** WHAT IS EXPECTED **
Once you reach the line containing "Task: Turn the" in the entries below, write out that line and each one after it down to the line containing "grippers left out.", exactly and with nothing added.

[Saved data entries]
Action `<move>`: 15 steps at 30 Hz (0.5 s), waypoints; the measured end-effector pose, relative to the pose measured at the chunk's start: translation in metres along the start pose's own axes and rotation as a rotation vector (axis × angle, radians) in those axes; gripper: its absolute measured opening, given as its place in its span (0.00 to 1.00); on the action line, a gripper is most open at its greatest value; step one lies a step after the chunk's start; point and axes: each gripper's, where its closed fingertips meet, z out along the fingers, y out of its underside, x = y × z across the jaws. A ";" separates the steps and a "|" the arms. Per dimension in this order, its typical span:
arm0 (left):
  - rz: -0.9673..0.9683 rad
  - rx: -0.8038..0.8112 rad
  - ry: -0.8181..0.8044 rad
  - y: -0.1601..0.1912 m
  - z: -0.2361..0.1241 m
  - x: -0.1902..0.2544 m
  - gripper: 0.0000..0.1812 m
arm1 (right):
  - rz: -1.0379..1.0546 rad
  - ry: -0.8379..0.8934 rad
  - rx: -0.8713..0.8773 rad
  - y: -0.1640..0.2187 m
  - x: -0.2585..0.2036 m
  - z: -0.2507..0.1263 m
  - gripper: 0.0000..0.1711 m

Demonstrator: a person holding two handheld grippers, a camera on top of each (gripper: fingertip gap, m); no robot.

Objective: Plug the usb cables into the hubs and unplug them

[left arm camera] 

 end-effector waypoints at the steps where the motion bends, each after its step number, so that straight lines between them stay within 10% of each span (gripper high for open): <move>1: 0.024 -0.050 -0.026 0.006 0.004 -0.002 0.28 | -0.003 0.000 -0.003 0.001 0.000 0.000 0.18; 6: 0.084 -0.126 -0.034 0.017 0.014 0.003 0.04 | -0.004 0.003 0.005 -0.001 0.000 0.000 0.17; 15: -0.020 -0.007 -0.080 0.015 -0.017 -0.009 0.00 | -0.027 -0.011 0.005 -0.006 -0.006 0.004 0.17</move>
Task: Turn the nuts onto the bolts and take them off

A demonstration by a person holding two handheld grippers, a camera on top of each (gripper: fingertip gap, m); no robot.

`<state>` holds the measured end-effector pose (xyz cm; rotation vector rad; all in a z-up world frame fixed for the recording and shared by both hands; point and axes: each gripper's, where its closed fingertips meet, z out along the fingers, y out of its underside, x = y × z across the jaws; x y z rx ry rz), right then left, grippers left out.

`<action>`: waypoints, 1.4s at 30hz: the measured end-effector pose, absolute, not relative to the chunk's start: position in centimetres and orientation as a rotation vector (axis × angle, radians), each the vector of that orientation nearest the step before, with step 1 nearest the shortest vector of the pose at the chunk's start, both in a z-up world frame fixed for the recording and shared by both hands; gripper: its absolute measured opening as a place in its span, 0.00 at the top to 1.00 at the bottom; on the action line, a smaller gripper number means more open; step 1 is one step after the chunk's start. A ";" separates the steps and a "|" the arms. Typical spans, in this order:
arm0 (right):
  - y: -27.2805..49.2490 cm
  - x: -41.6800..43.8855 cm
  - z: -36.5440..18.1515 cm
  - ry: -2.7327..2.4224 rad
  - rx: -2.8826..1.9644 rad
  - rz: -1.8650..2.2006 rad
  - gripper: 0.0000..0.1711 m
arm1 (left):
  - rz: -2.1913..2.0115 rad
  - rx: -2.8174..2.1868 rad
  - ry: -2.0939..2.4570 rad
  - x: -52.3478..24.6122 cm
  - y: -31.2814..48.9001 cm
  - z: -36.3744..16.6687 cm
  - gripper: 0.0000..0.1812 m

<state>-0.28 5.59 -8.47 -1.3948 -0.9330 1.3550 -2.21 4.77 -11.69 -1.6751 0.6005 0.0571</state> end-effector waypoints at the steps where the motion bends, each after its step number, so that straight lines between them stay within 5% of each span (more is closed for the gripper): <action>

** ANSWER SECTION **
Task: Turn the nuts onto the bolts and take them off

A demonstration by a person holding two handheld grippers, a camera on top of each (gripper: fingertip gap, m); no robot.

`<state>` holds the measured end-effector pose (xyz cm; rotation vector rad; all in a z-up world frame fixed for the recording and shared by both hands; point and axes: each gripper's, where its closed fingertips meet, z out along the fingers, y out of its underside, x = y × z across the jaws; x y z rx ry rz), right then left, grippers left out.

The response is now complete.